Originally Published in l’Espresso Magazine, Translated from the Italian by Alastair McEwen.
It’s a truism that young people lack general historical knowledge. But in my experience, for many young people the past has flattened out into one big undifferentiated nebula. That is why, in an open letter published in the Italian magazine L’Espresso, I recently advised my teenage grandson to exercise his memory by learning a long poem by heart.
I fear that today’s younger generations risk losing the power of both individual and collective memory. Surveys have revealed the types of misconceptions that persist among ostensibly educated young people: I’ve read, for instance, that many Italian university students believe that Aldo Moro was the leader of the militant organization the Red Brigades, when in fact he was Italy’s prime minister and the Red Brigades were responsible for his death in 1978.
I wrote the letter to my grandson in December, around the time that a certain video went viral on YouTube. It was from an episode of “L’Eredità,” an Italian TV quiz show that seems to choose contestants on the basis of good looks and natural likability, along with a modicum of general knowledge. (Presumably, this is to avoid filling the broadcast with beautiful but clueless people racking their brains just to answer multiple-choice questions like: Was Giuseppe Garibaldi a cyclist, an explorer, a military leader or the inventor of hot water?)

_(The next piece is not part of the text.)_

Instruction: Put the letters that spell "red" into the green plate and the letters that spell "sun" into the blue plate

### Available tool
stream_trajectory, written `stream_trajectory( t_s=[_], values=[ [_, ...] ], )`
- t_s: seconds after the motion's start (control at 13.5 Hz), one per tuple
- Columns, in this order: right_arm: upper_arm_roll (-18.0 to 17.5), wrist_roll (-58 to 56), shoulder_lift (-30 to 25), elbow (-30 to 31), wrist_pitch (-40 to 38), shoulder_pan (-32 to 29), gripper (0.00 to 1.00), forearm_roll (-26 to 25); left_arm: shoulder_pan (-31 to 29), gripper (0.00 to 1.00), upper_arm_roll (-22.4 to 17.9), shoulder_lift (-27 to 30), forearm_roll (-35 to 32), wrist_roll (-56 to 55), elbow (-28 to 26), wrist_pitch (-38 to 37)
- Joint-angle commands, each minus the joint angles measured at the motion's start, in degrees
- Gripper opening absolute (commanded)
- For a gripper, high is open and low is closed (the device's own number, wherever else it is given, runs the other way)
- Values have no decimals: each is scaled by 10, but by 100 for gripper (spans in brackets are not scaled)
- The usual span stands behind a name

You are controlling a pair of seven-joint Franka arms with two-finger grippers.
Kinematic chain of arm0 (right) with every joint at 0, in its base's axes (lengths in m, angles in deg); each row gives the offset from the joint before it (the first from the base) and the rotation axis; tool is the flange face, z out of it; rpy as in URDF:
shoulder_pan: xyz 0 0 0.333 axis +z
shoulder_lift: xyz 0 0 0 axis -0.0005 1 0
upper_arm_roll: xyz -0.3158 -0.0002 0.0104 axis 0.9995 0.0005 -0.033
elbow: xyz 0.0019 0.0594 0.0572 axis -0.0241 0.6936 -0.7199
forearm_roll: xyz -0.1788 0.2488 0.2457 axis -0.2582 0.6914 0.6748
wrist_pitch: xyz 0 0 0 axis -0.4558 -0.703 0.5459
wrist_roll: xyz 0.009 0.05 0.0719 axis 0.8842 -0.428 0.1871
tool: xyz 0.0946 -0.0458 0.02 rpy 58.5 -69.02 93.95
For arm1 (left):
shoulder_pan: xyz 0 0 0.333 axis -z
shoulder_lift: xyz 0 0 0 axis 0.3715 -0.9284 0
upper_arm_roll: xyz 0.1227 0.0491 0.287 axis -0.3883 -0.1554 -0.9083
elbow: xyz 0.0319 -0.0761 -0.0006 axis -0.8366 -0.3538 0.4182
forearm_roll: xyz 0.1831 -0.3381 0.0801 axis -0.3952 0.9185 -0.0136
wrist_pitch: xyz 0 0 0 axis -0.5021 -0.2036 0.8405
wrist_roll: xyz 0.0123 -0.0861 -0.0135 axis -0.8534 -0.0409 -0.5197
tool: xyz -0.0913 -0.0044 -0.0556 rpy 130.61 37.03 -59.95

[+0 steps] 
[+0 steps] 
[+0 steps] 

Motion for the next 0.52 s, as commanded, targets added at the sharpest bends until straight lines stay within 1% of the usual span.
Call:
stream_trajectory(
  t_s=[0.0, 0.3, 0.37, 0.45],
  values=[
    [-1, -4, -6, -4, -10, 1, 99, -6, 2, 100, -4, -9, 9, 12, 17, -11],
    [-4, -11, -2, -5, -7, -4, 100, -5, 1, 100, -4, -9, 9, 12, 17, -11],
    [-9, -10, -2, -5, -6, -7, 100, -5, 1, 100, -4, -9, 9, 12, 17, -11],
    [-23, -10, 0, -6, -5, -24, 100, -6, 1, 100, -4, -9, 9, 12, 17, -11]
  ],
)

In one episode, the host, Carlo Conti, asked contestants to identify the year that Adolf Hitler was named chancellor of Germany. The four answer choices were: 1933, 1948, 1964 or 1979. The four contestants who had an opportunity to respond were: Ilaria, a rather pretty young woman; Matteo, a well-built man of about 30, with a shaved head and a chain around his neck; Tiziana, an attractive young woman who also appeared to be about 30; and a young woman named Caterina, who wore glasses and had the air of a know-it-all.
It should be universally known that Hitler died at the end of the Second World War, so obviously the answer could only be 1933 – the other dates are too late. But Ilaria guessed 1948, Matteo 1964 and Tiziana 1979. By the time it was Caterina’s turn, she was obliged to choose 1933, but she affected uncertainty as she did it, either out of irony or amazement.

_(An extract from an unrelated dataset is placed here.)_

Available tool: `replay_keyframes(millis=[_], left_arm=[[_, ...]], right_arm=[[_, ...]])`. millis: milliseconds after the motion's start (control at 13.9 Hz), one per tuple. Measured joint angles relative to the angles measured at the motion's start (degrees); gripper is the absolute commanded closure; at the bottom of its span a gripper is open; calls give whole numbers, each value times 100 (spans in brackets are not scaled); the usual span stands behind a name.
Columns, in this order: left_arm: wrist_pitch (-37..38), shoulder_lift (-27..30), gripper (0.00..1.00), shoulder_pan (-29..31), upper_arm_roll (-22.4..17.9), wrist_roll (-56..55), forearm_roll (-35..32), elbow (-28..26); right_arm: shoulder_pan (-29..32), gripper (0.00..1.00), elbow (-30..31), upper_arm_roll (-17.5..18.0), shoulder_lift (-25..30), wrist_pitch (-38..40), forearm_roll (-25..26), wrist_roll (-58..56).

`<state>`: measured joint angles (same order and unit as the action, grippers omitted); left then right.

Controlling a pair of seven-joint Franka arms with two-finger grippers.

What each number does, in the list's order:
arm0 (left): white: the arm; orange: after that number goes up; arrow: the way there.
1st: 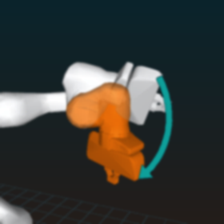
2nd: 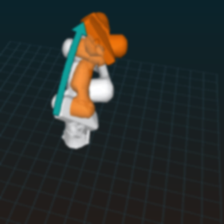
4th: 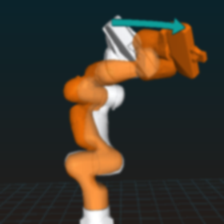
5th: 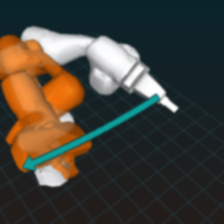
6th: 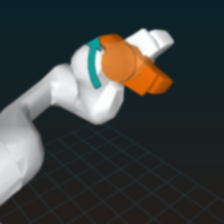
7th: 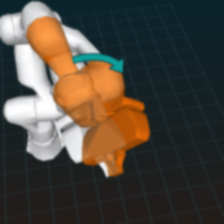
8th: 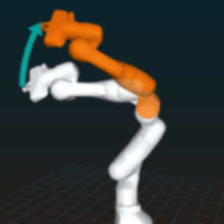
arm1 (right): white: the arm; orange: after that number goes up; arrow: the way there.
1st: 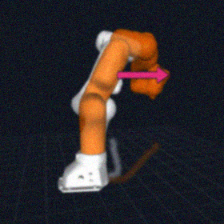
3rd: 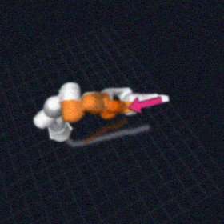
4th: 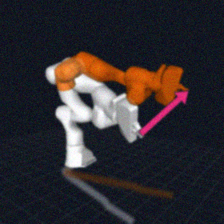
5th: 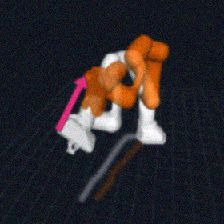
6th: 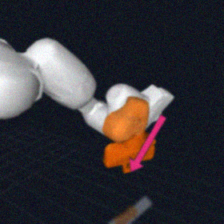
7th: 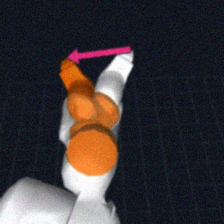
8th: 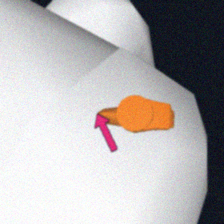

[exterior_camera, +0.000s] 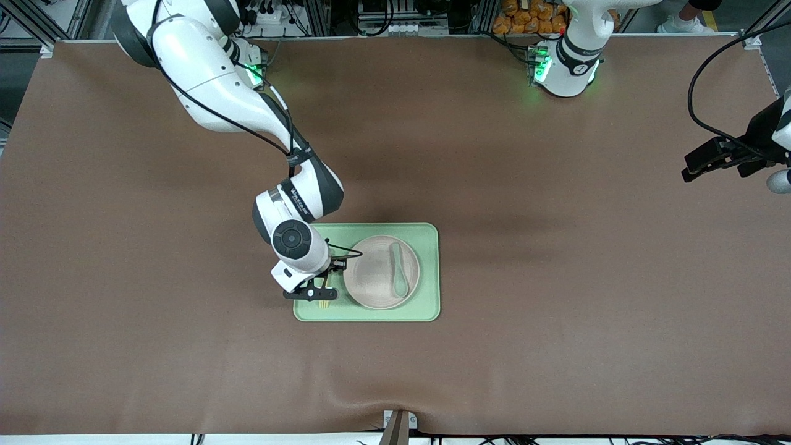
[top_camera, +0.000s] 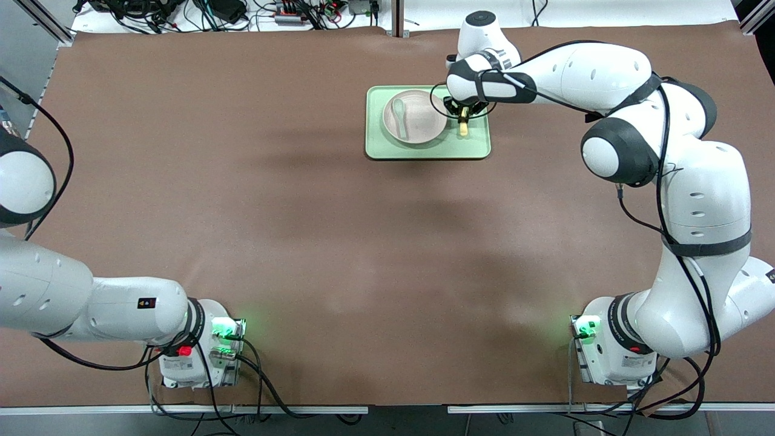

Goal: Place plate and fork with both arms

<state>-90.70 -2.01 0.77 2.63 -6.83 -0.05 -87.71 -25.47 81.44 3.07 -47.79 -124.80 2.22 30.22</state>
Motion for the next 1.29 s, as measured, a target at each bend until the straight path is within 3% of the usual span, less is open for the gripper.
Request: replay_keyframes(millis=[72,215,574,1291], left_arm=[[-3,-3,0,0,0,0,0,-1],[-4,-3,0,0,0,0,0,-2],[-12,-4,0,0,0,0,0,-6],[-103,4,0,1,-1,0,0,3]], right_arm=[[0,23,27,-1,14,-7,0,0],[3,0,38,-5,32,-7,0,0],[113,0,-18,-40,327,159,0,-2],[1192,0,-134,49,1650,1351,-1,-659]])
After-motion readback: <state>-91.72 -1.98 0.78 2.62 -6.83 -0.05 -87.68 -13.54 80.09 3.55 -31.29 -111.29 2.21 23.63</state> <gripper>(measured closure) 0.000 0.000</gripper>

Conti also asked the contestants what year former Italian Prime Minister Benito Mussolini met with Ezra Pound; again, the choices were 1933, 1948, 1964 or 1979. Now, nobody is obliged to know who Ezra Pound was (for the record, he was an American poet and critic), and if it hadn’t been a multiple-choice quiz, I couldn’t have named the exact year. But given that Mussolini was assassinated in 1945, the only possible answer was 1933. (I confess that I was astonished to learn the extent to which the dictator kept up-to-date with American poetry.) Dear Ilaria, begging indulgence with her sweet little smile, guessed 1964.
Conti couldn’t hide his amazement, and neither could many of the people who watched and commented on the video on YouTube. But this moment was indicative of a larger problem: The four contestants, who were all roughly between the ages of 20 and 30, and whom we may presume to be fairly representative of their age group, saw the four dates as part of a generic past that took place before they were born. Who’s to say that they wouldn’t have fallen into the same trap even if one of the answer choices had been 1492?
Our era isn’t the first to experience such a homogenization of the past. Consider, for instance, “The Marriage of the Virgin,” which Raphael completed in 1504: The painting features people dressed in Renaissance-era garb, even though the scene it depicts obviously took place long before the Renaissance. Nowadays, it is much more difficult to justify such blurring of the lines, given how much historical information is widely available on the Internet, in films and on television. Is it possible that our four contestants couldn’t differentiate between the period in which Hitler came on the scene and the one in which man first landed on the moon? Can it be that, to some (or even many) of today’s youth, the concept of history is now one-dimensional?
I am still holding out hope, because I learned of this YouTube video from my 13-year-old grandson and his schoolmates, who grinned and snickered as they told me about it. Perhaps some young people are learning the value of memory after all.
(Umberto Eco is author of the international best-sellers “Baudolino,” “The Name of the Rose,” and “Foucault’s Pendulum,” among others.)